_TASK BRIEF_: Word for word, write the lines below out again, with no pictures.

_SUPPLIED DATA_:

==========

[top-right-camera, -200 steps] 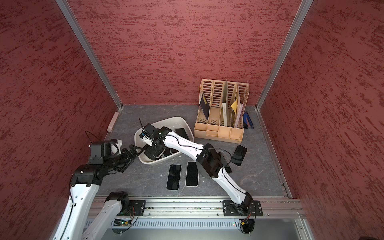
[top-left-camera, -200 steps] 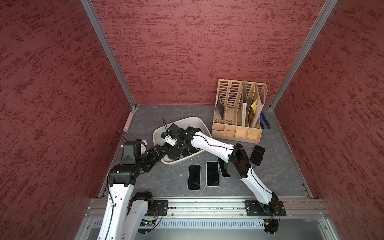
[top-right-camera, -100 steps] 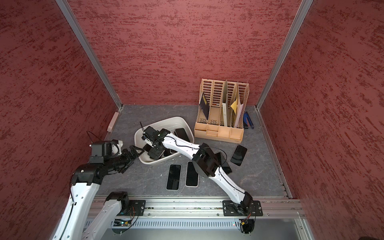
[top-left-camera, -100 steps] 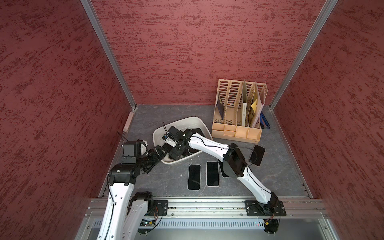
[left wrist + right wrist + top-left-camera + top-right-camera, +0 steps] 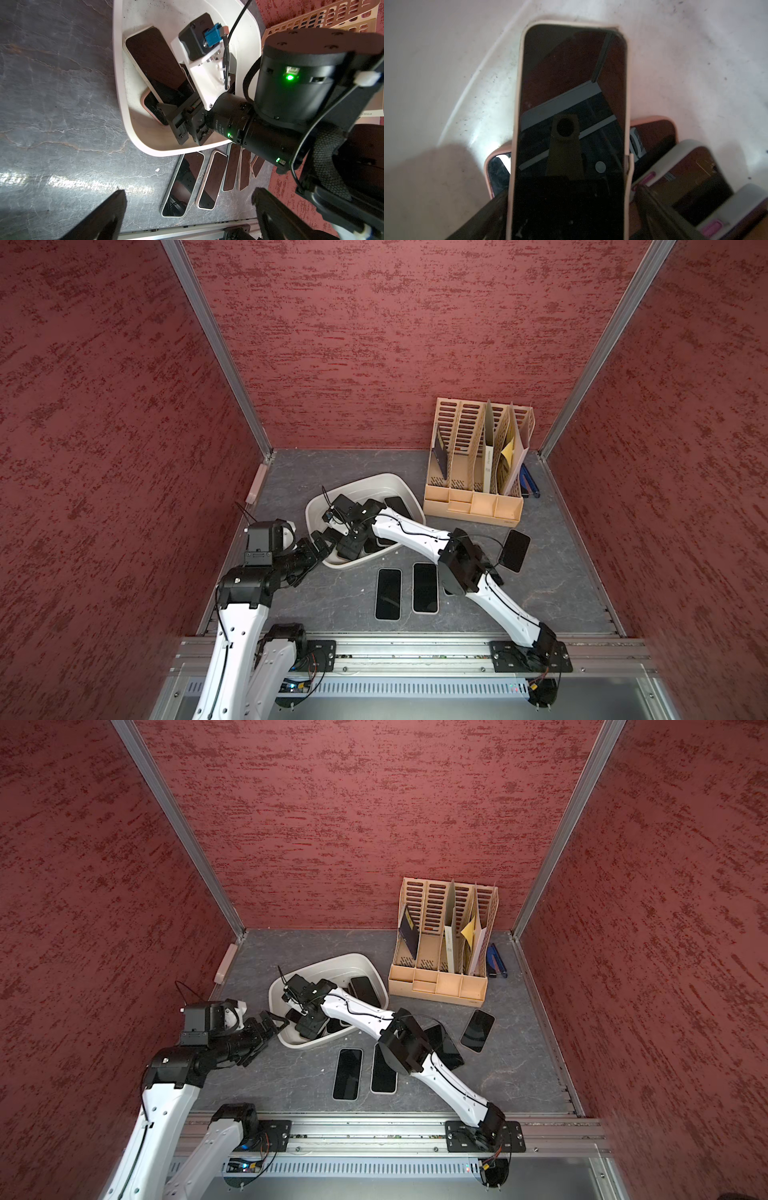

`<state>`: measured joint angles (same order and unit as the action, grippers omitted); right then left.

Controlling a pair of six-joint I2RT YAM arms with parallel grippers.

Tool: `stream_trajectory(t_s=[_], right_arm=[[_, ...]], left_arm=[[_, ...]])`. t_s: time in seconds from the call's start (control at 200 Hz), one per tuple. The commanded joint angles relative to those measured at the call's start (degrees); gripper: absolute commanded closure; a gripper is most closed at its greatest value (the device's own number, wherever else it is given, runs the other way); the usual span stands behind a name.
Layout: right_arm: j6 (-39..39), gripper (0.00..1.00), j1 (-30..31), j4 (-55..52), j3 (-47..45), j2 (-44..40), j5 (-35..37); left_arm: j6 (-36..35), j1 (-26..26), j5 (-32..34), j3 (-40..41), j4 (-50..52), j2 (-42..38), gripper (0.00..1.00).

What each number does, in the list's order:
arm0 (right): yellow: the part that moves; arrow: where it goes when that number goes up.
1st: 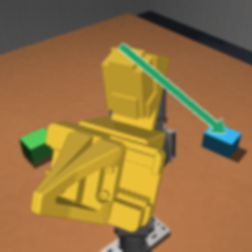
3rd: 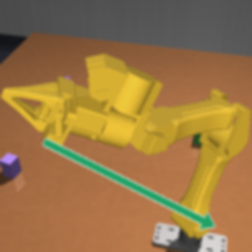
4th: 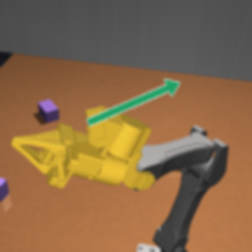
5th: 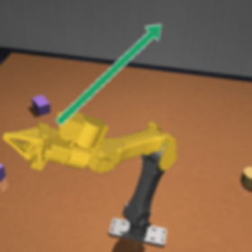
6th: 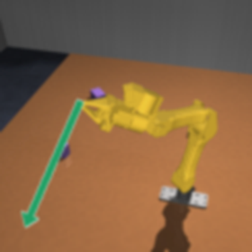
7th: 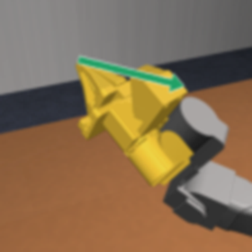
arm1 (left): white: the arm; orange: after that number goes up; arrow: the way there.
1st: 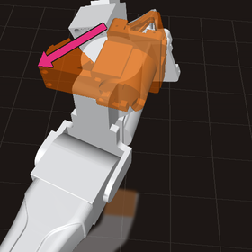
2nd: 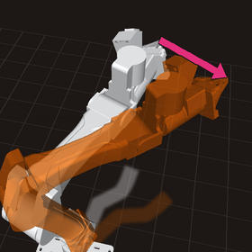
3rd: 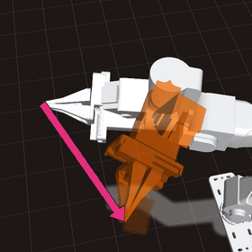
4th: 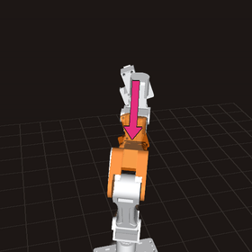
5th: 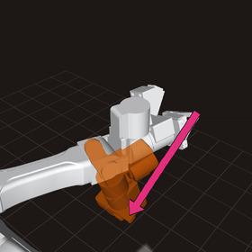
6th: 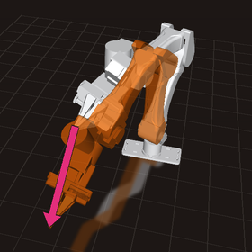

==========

_ANSWER TO THIS TASK_:
[top-right-camera, -200 steps] 
[top-left-camera, -200 steps] 
[top-right-camera, -100 steps] 
[top-left-camera, -100 steps] 
[left wrist + right wrist + top-left-camera + top-right-camera, +0 steps] 

`<state>`: measured joint angles (same order and unit as the action, grippers omitted); right then left.

Controlling a pair of six-joint I2RT YAM arms with parallel grippers.

Tool: `stream_trajectory(t_s=[_], right_arm=[[_, ...]], left_arm=[[_, ...]])`. t_s: time in seconds from the call's start (control at 200 Hz), one per tuple. The commanded joint angles relative to those measured at the call's start (degrees); gripper: absolute commanded closure; a gripper is most closed at its greatest value (the device's own number, wherever else it is given, runs the other way); the usual span stands behind a name.
Layout: right_arm: j6 (-39..39), gripper (0.00..1.00), j1 (-30..31), j4 (-55..52), j3 (-47..45), j2 (-44..40), j5 (-35..37); left_arm: j6 (-36..35), j1 (-26..26), j5 (-32..34), j3 (-40..41), j4 (-50..52), j2 (-42..38), gripper (0.00..1.00).

What each number does, in the list's order:
arm0 (right): yellow: the part that moves; arrow: where it goes when that number goes up.
1st: 
3rd: 
4th: 
5th: 
6th: 
7th: 
arm1 (left): white: the arm; orange: after that number goes up; arrow: the way there.
1st: 
2nd: 
3rd: 
4th: 
5th: 
6th: 

Nothing more belongs to this answer.